Please continue to cut Gareth a lot of slack. Fatigue can look and feel like laziness, but you know for sure it's not when you're missing out on fun things that you were really looking forward to, for lack of endurance.
It's a very real issue with scleroderma, and other chronic illnesses, that fatigue can make it simply impossible to do all the things we would normally do. It often exerts a shock on all aspects of our life: work, hobbies, and socializing.
When I realized this, I eventually rearranged my whole life to accommodate my varying and diminished energy levels. Now all my close associates know that there is an inherent "IF" in all the plans I make. I will prioritize whatever we have planned on, and I will do my best to pace myself and rest to try to be in shape for it; and i will look at other alternatives, too, such as maybe suggesting take-out at my place rather than dinner out, etc., whenever that's possible.
I've learned to never agree to do anything I don't really want or could reasonably plan to do, because with fatigue and illness, those things are the very first to bite the dust, so it is kinder to just firmly but gracefully decline the invitation, right up front.
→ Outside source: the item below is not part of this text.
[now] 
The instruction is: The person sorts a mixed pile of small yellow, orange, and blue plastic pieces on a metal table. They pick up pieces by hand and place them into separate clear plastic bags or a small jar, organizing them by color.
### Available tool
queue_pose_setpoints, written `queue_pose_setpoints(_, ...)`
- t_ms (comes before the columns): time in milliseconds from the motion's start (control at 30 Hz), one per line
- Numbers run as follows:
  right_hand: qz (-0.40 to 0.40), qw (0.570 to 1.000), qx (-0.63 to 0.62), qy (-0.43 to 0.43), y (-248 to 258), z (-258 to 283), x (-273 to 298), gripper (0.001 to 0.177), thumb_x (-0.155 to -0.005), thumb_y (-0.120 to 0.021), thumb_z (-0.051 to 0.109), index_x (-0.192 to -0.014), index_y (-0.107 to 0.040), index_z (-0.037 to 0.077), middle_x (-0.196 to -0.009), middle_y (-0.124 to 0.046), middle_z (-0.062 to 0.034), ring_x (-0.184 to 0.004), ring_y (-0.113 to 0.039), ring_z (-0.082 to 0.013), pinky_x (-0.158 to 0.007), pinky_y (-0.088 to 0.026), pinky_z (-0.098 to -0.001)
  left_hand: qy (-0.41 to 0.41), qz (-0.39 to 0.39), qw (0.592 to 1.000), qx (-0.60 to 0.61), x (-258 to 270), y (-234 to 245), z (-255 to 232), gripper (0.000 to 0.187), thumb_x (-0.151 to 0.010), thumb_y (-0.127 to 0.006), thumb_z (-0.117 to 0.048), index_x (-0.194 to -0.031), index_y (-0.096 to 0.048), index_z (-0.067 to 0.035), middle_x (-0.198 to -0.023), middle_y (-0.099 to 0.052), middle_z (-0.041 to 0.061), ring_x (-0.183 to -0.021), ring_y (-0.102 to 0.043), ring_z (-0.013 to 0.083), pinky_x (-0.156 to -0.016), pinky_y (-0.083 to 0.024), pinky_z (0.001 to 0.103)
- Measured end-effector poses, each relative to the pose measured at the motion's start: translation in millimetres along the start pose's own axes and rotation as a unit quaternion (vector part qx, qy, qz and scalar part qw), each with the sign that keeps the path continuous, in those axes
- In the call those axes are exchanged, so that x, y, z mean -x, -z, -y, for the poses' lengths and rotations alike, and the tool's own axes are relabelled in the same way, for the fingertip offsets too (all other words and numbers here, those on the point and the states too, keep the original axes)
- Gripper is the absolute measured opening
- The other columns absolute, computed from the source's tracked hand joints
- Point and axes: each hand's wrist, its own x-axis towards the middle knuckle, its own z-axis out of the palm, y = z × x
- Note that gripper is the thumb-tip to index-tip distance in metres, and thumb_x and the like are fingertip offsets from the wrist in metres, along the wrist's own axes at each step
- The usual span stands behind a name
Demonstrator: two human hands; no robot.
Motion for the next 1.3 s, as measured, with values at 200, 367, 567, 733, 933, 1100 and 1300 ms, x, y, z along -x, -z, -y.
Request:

And to let others know, as soon as I do, that plans are going to have to be changed.
For what's left, I try to schedule and pace myself. I also expect to bite off more than I can chew occasionally -- because it's very challenging to predict the largely unpredictable -- and I try not to be too hard on myself when I pay the piper (because self-denigration and remorse also defrays that precious vital energy).
I strongly recommend simplifying life to the absolute max. Sometimes that simplification includes focusing our social life entirely around people who are flexible and understanding.
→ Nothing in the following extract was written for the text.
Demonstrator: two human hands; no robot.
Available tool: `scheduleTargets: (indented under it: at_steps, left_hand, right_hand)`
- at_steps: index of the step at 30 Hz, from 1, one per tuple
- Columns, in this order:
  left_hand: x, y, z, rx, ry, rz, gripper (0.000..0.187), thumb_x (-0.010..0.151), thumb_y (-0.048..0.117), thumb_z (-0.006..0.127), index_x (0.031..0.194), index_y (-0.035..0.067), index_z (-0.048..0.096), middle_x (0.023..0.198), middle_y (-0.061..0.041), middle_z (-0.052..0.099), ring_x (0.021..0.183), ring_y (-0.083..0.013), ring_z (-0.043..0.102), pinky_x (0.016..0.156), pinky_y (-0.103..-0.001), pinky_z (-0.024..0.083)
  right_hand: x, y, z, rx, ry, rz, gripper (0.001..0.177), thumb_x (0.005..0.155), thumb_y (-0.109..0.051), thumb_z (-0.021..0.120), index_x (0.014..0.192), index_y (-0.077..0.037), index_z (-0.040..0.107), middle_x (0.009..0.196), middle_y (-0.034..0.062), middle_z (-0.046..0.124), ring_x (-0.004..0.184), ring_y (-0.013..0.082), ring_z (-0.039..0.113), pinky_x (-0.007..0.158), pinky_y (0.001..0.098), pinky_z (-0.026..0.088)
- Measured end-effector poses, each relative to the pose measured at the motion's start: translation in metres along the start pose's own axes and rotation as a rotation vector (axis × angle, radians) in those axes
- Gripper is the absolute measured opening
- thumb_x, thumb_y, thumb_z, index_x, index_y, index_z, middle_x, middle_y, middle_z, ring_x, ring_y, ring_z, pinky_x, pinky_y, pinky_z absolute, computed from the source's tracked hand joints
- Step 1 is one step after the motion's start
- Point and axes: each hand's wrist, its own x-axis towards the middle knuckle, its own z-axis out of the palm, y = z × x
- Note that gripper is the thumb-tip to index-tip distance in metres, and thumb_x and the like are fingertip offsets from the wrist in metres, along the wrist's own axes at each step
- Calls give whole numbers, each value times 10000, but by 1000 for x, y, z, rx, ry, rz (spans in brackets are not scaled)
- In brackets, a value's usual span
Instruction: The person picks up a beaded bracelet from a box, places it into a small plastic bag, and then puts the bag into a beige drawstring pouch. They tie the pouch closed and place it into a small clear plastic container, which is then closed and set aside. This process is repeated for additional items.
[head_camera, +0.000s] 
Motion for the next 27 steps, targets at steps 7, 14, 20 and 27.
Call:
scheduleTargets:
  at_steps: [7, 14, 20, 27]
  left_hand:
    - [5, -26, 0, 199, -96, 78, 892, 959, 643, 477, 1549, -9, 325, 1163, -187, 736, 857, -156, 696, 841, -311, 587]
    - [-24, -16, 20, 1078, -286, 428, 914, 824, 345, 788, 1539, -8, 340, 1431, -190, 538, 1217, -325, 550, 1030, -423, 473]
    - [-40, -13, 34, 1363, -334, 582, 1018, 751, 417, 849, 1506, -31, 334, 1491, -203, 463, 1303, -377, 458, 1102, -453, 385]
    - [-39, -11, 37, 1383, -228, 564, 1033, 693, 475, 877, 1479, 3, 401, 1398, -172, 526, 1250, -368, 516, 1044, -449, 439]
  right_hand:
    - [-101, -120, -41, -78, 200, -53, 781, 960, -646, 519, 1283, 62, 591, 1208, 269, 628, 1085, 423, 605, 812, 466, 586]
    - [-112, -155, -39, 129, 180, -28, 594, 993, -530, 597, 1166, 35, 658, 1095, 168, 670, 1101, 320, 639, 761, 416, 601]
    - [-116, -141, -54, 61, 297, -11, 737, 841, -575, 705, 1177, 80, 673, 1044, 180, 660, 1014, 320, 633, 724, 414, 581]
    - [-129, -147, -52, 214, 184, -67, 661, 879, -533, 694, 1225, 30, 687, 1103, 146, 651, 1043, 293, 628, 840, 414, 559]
As Amanda so aptly and cogently pointed out, it is very stressful for us to try to maintain contact with people who are prone to being inflexible or not understanding. And it is pointless for anyone with low energy reserves to try to tolerate poor behavior or impaired relationships, simply because we just plain don't have the extra energy to invest in trying to sort those relationships out.
The unending stress of chronic illness will eventually cause us to either bend or break. I personally prefer bending rather than breaking, so I try to keep my goal as being flexible and resilient, instead of trying to plow along without realistic adaptations to the changing circumstances that less-than-exuberant-health imposes.
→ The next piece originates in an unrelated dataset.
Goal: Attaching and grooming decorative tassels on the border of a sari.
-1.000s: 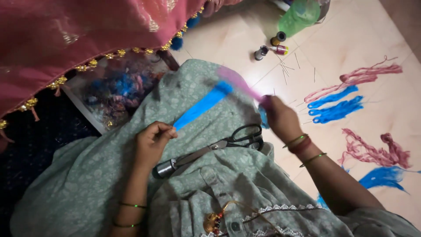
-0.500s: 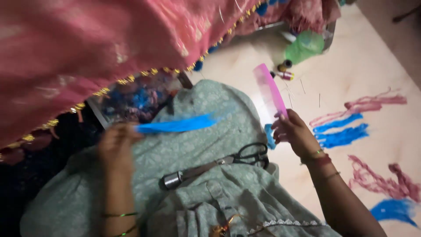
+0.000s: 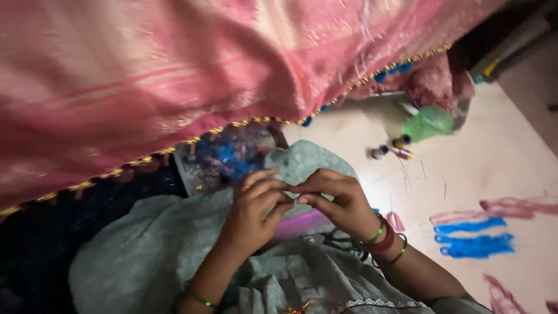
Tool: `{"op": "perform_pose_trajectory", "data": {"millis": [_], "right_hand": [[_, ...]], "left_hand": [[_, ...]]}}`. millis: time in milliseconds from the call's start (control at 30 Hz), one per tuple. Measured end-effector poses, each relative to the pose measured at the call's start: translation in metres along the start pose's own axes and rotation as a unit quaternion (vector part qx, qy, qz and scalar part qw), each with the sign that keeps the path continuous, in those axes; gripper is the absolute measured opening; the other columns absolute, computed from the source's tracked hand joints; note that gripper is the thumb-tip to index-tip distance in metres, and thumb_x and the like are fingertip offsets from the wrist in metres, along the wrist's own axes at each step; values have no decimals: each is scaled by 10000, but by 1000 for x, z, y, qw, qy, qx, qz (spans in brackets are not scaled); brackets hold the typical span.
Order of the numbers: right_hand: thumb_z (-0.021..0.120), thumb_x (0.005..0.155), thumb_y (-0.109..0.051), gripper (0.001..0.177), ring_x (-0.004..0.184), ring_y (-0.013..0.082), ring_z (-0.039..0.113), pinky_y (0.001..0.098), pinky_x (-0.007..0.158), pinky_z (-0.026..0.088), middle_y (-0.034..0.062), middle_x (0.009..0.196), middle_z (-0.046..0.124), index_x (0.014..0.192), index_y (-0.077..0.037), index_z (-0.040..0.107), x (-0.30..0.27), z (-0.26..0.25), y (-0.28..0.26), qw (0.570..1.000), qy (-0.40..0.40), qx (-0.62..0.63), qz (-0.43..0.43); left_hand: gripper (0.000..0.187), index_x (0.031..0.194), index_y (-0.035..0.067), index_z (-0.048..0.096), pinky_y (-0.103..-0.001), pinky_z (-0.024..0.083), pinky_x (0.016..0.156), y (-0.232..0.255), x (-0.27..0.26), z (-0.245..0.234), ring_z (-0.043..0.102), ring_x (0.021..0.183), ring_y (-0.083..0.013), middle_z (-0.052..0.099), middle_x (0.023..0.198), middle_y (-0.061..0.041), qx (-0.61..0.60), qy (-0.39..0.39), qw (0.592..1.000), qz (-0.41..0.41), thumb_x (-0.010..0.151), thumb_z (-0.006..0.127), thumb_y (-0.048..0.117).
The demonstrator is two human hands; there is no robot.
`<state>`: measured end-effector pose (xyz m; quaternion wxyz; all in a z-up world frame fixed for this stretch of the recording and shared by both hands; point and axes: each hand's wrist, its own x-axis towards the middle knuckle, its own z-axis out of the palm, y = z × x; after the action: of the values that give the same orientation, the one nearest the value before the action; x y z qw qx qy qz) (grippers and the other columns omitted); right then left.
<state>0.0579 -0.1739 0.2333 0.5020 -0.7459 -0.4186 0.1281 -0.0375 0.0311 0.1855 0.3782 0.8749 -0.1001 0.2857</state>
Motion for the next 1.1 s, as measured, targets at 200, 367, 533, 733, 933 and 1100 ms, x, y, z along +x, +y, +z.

I know it's probably really hard for you to figure out what end is up with Gareth. But there is a handy rule of thumb to try to figure out if we are depressed or fatigued at the moment. Depression makes us just not want to do things, even fun things. But with fatigue, we really want to do things, but we just can't muster the energy to do them (or to do as much of the activity as we'd like.) Since depression can cause fatigue (and vice versa), it's helpful to figure out what's missing, the desire or the energy. Depression can zap both at the same time, but fatigue will only zap the energy, and not the desire.
Because fatigue leaves us still straddled with the desire but often not the ability, I've found it is most helpful to be frank and accept the situation as soon as possible, so that my own rebellion or guilt or disappointment doesn't drain my batteries even further.
Give Gareth some extra hugs, just from me!